The carbon cost of repairing a flooded house is enormous yet simple flood prevention measures can reduce or prevent it, according to insurance giant Aviva.
The company has revealed that the carbon cost of restoring a flooded home can be equivalent to six and a half return flights from London to New York or 55 car trips from Land’s End to John O’Groats.
Yet it can be so easily prevented in the first place using flood mitigation products to stop the water getting in and Aviva says the Government should do more to promote the need for all homeowners and businesses to be prepared to protect their property from flooding.
All is revealed in a report from Aviva called Building Future Communities which also calls for homes to be restored and built resiliently to withstand a future of extreme weather.
The company is calling on the Government to introduce stronger planning regulations with resilience factored into new properties while also encouraging people to make sure they are prepared with the right anti-flood products to protect their homes and businesses.
Aviva calculated the carbon cost of water from a river flooding a UK home - a three-bed, semi-detached, pre-1930s property. It compared the carbon emissions due to the flood event in two different scenarios - one when the property had no flood resilience measures and the second with simple measures installed such as flood doors, sealed brickwork and raised electrical points.
Without any property flood resilience measures in place, the carbon cost of restoring the flooded home was 13.9 tonnes of CO2e emissions. A home without resilience measures installed would likely be so badly damaged the homeowners would have to move out of their home for a considerable period.
Aviva said that putting in place simple property flood resilience measures is projected to lead to a 64% reduction in the carbon cost of a flood and decrease the depth of flood water to 20mm to 30mm. In turn, this means residents can remain in their homes which can help to lessen the emotional toll of a flood.

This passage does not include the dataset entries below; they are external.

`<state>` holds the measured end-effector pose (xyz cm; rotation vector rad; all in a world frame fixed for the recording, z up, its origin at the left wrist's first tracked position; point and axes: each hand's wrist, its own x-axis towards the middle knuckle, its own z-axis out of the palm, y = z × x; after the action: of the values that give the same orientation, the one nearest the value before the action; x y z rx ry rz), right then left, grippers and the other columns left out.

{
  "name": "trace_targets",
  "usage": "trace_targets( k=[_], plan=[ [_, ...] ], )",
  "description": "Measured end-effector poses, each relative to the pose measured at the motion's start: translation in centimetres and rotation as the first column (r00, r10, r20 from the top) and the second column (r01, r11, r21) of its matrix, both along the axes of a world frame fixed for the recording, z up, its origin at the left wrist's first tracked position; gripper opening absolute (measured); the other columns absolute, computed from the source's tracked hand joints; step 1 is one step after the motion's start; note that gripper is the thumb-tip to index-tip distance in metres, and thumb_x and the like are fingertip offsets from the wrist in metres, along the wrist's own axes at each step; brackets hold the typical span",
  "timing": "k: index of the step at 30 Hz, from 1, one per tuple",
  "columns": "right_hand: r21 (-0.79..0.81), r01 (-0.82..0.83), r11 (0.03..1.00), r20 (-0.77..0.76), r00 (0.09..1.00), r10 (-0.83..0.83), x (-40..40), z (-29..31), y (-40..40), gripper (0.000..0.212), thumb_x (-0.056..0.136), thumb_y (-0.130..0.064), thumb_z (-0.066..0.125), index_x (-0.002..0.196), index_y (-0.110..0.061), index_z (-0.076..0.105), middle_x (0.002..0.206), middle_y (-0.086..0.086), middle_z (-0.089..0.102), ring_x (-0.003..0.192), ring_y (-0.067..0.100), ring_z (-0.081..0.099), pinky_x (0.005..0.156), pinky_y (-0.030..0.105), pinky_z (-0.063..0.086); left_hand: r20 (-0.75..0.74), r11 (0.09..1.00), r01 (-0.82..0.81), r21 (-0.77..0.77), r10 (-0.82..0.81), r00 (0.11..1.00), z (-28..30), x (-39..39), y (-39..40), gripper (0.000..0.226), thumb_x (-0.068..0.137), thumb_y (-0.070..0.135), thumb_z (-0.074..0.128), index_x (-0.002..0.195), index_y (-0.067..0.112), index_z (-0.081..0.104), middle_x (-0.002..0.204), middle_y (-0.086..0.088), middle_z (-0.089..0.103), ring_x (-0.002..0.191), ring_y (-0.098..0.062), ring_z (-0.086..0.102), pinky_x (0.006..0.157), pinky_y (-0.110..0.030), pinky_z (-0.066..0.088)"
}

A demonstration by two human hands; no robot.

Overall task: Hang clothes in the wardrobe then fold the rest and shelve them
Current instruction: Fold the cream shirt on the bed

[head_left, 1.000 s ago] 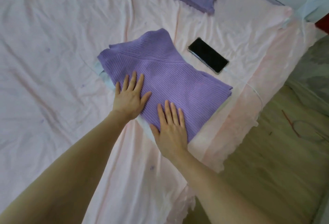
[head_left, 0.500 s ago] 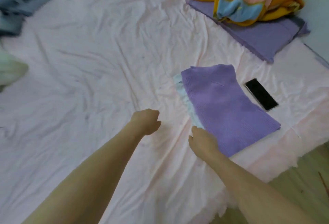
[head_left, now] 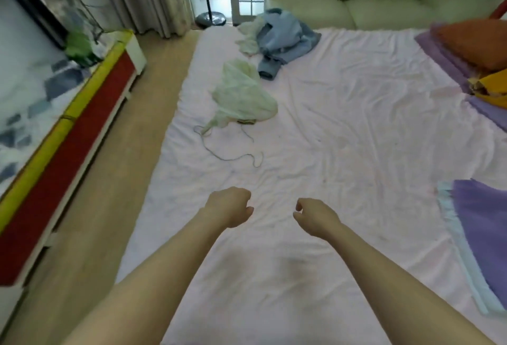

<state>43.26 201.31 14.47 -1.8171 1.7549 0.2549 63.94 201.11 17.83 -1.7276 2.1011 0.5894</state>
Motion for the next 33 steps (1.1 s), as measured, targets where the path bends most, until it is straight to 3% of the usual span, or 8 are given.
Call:
trace_targets(
  k=[5, 11, 15, 19, 22, 28, 33],
  plan=[
    [-0.078, -0.199, 0.977, 0.012, 0.980, 0.200, 12.4, 4.5, -0.1, 0.029, 0.096, -0.029, 0.043, 0.114, -0.012, 0.057, 0.117, 0.008, 0.061, 0.102, 0.027, 0.058, 0.079, 0.033, 0.046, 0.022, 0.979, -0.196, -0.052, 0.198, 0.980, 5.7, 12.8, 2.7, 0.040, 0.100, 0.038, 0.040, 0.133, 0.016, 0.049, 0.134, -0.004, 0.054, 0.120, -0.025, 0.051, 0.093, -0.033, 0.042],
    [-0.097, -0.422, 0.901, 0.013, 0.905, 0.426, 22.0, 5.8, -1.3, 0.027, 0.095, -0.026, 0.045, 0.112, -0.010, 0.060, 0.118, 0.011, 0.060, 0.104, 0.030, 0.056, 0.075, 0.031, 0.042, -0.002, 0.905, -0.405, -0.129, 0.408, 0.913, 10.0, 22.2, 6.6, 0.033, 0.098, 0.034, 0.044, 0.116, 0.011, 0.060, 0.118, -0.008, 0.062, 0.105, -0.028, 0.057, 0.075, -0.030, 0.044],
    [-0.083, -0.554, 0.828, -0.004, 0.831, 0.556, 28.4, 5.5, -1.0, 0.027, 0.096, -0.025, 0.045, 0.113, -0.009, 0.059, 0.117, 0.010, 0.059, 0.106, 0.029, 0.056, 0.073, 0.029, 0.041, 0.076, 0.837, -0.529, -0.140, 0.541, 0.837, 10.7, 27.7, 10.6, 0.035, 0.097, 0.034, 0.045, 0.123, 0.014, 0.059, 0.119, -0.006, 0.062, 0.105, -0.025, 0.059, 0.080, -0.033, 0.050],
    [-0.071, -0.631, 0.773, -0.021, 0.775, 0.631, 33.0, 5.1, -1.0, 0.028, 0.094, -0.025, 0.046, 0.112, -0.009, 0.060, 0.118, 0.010, 0.060, 0.107, 0.029, 0.056, 0.081, 0.032, 0.046, 0.132, 0.800, -0.590, -0.109, 0.600, 0.789, 10.6, 32.1, 11.7, 0.037, 0.098, 0.033, 0.044, 0.128, 0.015, 0.056, 0.126, -0.005, 0.059, 0.110, -0.024, 0.058, 0.080, -0.032, 0.046],
    [-0.073, -0.650, 0.756, -0.033, 0.759, 0.650, 36.6, 5.1, -2.3, 0.028, 0.095, -0.026, 0.046, 0.112, -0.009, 0.060, 0.118, 0.008, 0.060, 0.107, 0.027, 0.056, 0.078, 0.031, 0.044, 0.112, 0.773, -0.625, -0.105, 0.634, 0.765, 10.9, 35.5, 11.0, 0.037, 0.097, 0.035, 0.044, 0.126, 0.017, 0.057, 0.123, -0.004, 0.060, 0.107, -0.024, 0.058, 0.082, -0.034, 0.049],
    [-0.050, -0.661, 0.749, -0.059, 0.750, 0.659, 45.8, 5.5, -4.2, 0.032, 0.097, -0.025, 0.045, 0.124, -0.009, 0.055, 0.124, 0.007, 0.057, 0.114, 0.027, 0.054, 0.087, 0.033, 0.046, 0.072, 0.775, -0.628, -0.064, 0.632, 0.772, 9.4, 43.8, 9.0, 0.034, 0.096, 0.035, 0.047, 0.123, 0.017, 0.059, 0.115, -0.002, 0.062, 0.100, -0.021, 0.059, 0.082, -0.036, 0.052],
    [-0.051, -0.617, 0.786, -0.042, 0.787, 0.615, 56.8, 3.4, -7.5, 0.026, 0.092, -0.025, 0.044, 0.102, -0.006, 0.060, 0.108, 0.011, 0.063, 0.099, 0.030, 0.061, 0.081, 0.037, 0.052, 0.032, 0.835, -0.550, -0.037, 0.551, 0.834, 6.0, 53.9, 6.3, 0.036, 0.097, 0.036, 0.046, 0.125, 0.016, 0.058, 0.119, -0.004, 0.061, 0.104, -0.022, 0.059, 0.084, -0.036, 0.053]
  ],
)
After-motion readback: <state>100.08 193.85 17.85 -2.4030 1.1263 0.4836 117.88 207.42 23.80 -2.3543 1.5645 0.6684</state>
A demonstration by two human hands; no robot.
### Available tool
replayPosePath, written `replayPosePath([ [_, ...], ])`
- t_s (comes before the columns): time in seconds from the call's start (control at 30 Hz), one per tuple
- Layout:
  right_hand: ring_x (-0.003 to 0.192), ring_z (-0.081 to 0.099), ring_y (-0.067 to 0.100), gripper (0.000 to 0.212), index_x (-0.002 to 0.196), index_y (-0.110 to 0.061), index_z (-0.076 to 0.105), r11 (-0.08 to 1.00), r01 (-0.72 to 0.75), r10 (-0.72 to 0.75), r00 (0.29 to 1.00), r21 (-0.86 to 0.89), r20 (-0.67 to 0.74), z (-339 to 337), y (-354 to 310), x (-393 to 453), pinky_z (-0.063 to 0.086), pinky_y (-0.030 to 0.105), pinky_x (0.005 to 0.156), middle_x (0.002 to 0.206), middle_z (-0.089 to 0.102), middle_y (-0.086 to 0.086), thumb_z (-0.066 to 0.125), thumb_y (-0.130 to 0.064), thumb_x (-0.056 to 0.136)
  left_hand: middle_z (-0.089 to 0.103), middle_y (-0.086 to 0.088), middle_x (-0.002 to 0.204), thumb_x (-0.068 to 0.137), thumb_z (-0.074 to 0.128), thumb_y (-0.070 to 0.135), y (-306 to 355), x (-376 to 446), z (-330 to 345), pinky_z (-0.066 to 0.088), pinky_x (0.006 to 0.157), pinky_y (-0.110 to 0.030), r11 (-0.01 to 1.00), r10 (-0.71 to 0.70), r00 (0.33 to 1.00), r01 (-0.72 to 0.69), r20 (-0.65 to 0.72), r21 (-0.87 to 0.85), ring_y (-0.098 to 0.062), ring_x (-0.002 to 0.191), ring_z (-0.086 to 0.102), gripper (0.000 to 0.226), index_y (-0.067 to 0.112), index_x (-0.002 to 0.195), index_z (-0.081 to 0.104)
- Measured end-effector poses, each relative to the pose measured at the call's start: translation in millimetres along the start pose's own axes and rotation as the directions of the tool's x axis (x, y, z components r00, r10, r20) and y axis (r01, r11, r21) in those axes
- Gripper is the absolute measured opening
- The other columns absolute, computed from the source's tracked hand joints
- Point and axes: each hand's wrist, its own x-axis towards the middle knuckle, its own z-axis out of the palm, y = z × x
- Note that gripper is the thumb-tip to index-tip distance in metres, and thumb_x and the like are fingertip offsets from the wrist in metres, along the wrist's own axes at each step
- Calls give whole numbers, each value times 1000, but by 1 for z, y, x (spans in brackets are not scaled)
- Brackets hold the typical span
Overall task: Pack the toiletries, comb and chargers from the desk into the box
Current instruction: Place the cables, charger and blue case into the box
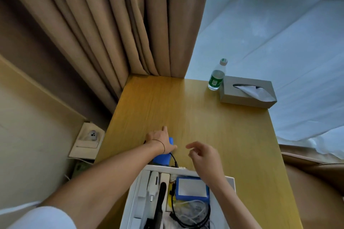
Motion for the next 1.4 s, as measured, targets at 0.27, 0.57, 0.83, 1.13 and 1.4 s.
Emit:
replayPosePath([
  [0.27, 60, 65, 11, 28, 99, -33, 74, 997, -9, 8, 1000, 78, 11, -9, 9, -4, 58, 33, 65, 83, 73, -9, 57, -11, 95, 59, 0, 88, 75, 67, 59, -4, 2, 6, 56, 68, -36, 972, 10, 996, -32, -92, -234, -18, 75, 61, 71, 20, 127, 38],
  [0.57, 74, 70, 12, 31, 93, -30, 75, 977, -51, 47, 999, 207, 22, -16, 17, -12, 58, 34, 72, 77, 75, -5, 56, -5, 93, 61, 7, 100, 74, 74, 53, -20, -22, -66, 46, 59, -23, 733, 30, 941, -251, -338, -632, -12, 83, 61, 50, 28, 109, 50],
  [0.83, 76, 69, 21, 23, 114, -16, 71, 805, -139, 55, 985, 577, 160, -26, -10, -8, 55, 26, 62, 91, 78, 12, 53, -26, 103, 57, -7, 105, 76, 85, 15, -17, -76, -109, 54, 51, -22, 181, 1, 916, -396, -402, -900, -11, 72, 62, 44, 19, 107, 55],
  [1.13, 76, 71, 24, 56, 129, -1, 60, 334, -427, -15, 889, 840, 458, -40, -48, -18, 60, 26, 58, 102, 72, 21, 54, -47, 97, 49, -13, 115, 63, 88, 10, -31, -150, -120, 62, 62, -37, -77, 263, 850, -453, -456, -888, -24, 94, 65, 63, 14, 113, 51],
  [1.4, 77, 70, 20, 48, 127, -10, 64, 530, -224, -85, 946, 818, 314, -46, -48, -49, 58, 21, 58, 103, 73, 13, 77, -23, 83, 69, -10, 103, 89, 66, 32, -52, -170, -119, 55, 79, -32, -174, 296, 904, -268, -310, -948, -25, 102, 66, 31, 17, 114, 55],
])
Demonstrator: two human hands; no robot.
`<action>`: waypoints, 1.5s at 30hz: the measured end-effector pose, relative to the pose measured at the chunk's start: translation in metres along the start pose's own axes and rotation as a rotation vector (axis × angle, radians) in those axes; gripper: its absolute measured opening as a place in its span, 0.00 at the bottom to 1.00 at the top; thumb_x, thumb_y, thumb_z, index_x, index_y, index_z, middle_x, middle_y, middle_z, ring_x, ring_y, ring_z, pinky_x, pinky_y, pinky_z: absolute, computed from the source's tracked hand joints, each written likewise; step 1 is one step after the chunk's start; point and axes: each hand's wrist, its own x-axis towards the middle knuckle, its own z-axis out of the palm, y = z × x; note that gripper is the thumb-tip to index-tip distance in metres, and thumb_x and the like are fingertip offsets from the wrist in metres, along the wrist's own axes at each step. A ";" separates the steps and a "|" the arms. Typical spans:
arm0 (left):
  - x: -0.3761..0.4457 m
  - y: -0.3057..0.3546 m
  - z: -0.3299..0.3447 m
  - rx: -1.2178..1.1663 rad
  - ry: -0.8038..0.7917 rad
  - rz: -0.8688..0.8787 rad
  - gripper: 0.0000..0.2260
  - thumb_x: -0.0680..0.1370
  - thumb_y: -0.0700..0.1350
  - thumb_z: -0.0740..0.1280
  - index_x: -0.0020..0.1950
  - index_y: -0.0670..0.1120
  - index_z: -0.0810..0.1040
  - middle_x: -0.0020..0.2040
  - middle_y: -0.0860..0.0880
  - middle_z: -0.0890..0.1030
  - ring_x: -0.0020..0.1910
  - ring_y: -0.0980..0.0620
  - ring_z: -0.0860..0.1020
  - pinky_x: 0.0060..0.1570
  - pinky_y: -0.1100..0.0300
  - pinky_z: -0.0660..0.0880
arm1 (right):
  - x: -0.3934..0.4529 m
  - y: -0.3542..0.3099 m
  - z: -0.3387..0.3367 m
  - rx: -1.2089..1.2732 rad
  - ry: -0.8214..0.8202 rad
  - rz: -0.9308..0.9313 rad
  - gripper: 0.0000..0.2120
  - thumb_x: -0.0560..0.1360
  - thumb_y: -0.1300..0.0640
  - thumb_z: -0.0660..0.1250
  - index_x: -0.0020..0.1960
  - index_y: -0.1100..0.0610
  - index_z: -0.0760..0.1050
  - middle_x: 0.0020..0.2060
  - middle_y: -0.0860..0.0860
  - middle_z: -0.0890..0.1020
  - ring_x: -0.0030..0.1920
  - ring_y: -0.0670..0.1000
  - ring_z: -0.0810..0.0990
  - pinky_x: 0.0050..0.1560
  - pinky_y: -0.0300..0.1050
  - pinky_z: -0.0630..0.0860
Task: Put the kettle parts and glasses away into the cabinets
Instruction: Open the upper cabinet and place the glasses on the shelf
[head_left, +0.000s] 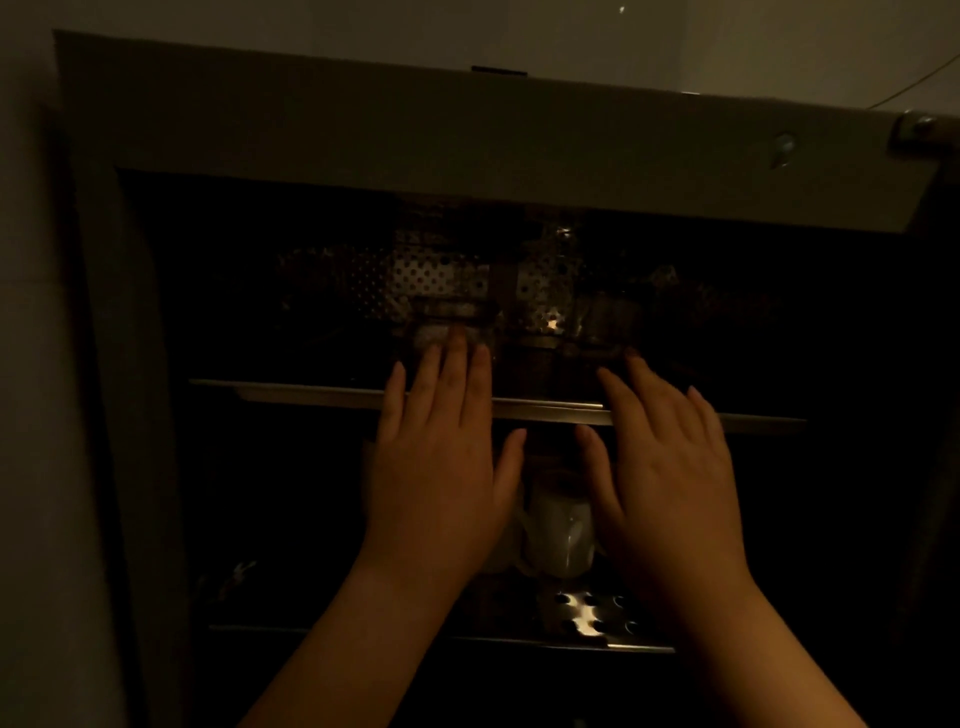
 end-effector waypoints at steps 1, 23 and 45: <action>0.000 0.000 -0.001 -0.001 -0.011 0.000 0.30 0.77 0.57 0.52 0.72 0.39 0.67 0.70 0.39 0.70 0.70 0.42 0.68 0.70 0.43 0.61 | 0.000 0.000 0.000 -0.007 -0.006 -0.001 0.26 0.78 0.45 0.49 0.68 0.58 0.69 0.67 0.57 0.71 0.67 0.56 0.69 0.71 0.53 0.57; -0.091 0.058 -0.030 -0.226 -0.143 0.081 0.31 0.78 0.59 0.51 0.78 0.46 0.51 0.78 0.44 0.52 0.76 0.47 0.49 0.72 0.50 0.47 | -0.091 0.029 -0.053 0.151 -0.115 0.071 0.30 0.77 0.45 0.54 0.75 0.52 0.52 0.76 0.49 0.51 0.76 0.48 0.43 0.74 0.52 0.47; -0.196 0.299 -0.172 -0.976 -0.476 0.619 0.33 0.71 0.65 0.34 0.71 0.57 0.24 0.74 0.51 0.29 0.75 0.50 0.37 0.74 0.49 0.43 | -0.266 0.068 -0.337 -0.667 0.033 0.428 0.29 0.72 0.46 0.57 0.69 0.59 0.67 0.71 0.59 0.65 0.73 0.59 0.56 0.69 0.57 0.55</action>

People can see a full range of flood protection products in a special directory on anti-flood charity the National Flood Forum website. The directory is called Blue Pages and click here to see it https://bluepages.org.uk/
One of the main products profiled there is FloodSax alternative sandbags https://www.floodsax.co.uk// which are used worldwide as highly effective instant flood protection barriers.
Managing director Richard Bailey said: “Being flooded is one of the worst things that can happen to anyone as water damages everything it touches. People are forced out for many months while the property dries out and is then repaired, not to mention having to sort out all the insurance and project manage the restoration. Flooding causes awful trauma which takes a terrible toll on people’s mental health.
“We always suspected that apart from the actual cost of repairing a flooded home – and the average is more than £30,000 – there was a heavy cost to the environment and Aviva has now revealed the true extent of the that.
“Although one in six homes in the UK are at risk of flooding – that’s 6 million properties – the sad truth is any home is in danger of being flooded from a torrential downpour, a burst water main or a major internal flooding leak.
“If people take the correct precautions then they can keep just about all floodwater out but many people forget that floods can happen inside and they have to be prepared for that too.”
To read about the ideal way to protect your home or business from flooding go to http://www.floodsax.co.uk/news/stopping-flooding-in-your-home-or-business-is-as-easy-as-1-2-3/
Unlike old-style sandbags, FloodSax work both inside and out.
FloodSax have earned a reputation worldwide as a robust alternative sandbag that can be made into a great temporary flood protection barrier to keep floodwater out of homes and businesses. To transform them into an instant ‘sandless’ sandbag simply immerse them in water and the gelling polymer inside the FloodSax absorbs the water and retains it. This also means FloodSax are largely biodegradable making them far more environmentally friendly than old-style, traditional sandbags.
But in their dry state they are very thin with a large surface area so are great at soaking up leaks, spills, drips and floods internally, especially in hard-to-reach places such as beneath boilers, underneath floorboards and below sinks.
Aviva chief executive Adam Winslow said: “With ambitious government plans to build new homes, it is crucial that any housing developments built on flood plains benefit from dual protection; flood defence systems to help prevent flooding in whole communities and resilience measures to minimise disruption.
“Unless more urgent action is taken to make our homes climate-ready, properties will be exposed to multiple threats from extreme weather, be it flooding, subsidence or over-heating. We simply cannot continue with the current status quo. Now is the time to act to make existing and future properties fit and prepared for the climate threats they will face in future.”
Aviva believes that recent floods have made people more aware about the dangers of flooding yet still far too few people are doing anything to protect their homes or businesses from floodwater.
The report states: “The extreme weather of 2022 appears to have made people more aware of the threats of climate change. Our research found that 45% of people think climate change will impact their home in the next year, compared to 38% in 2021. And although 80% of UK residents think homes should be resilient to extreme weather, the majority (67%) haven't installed resilience measures in their homes.”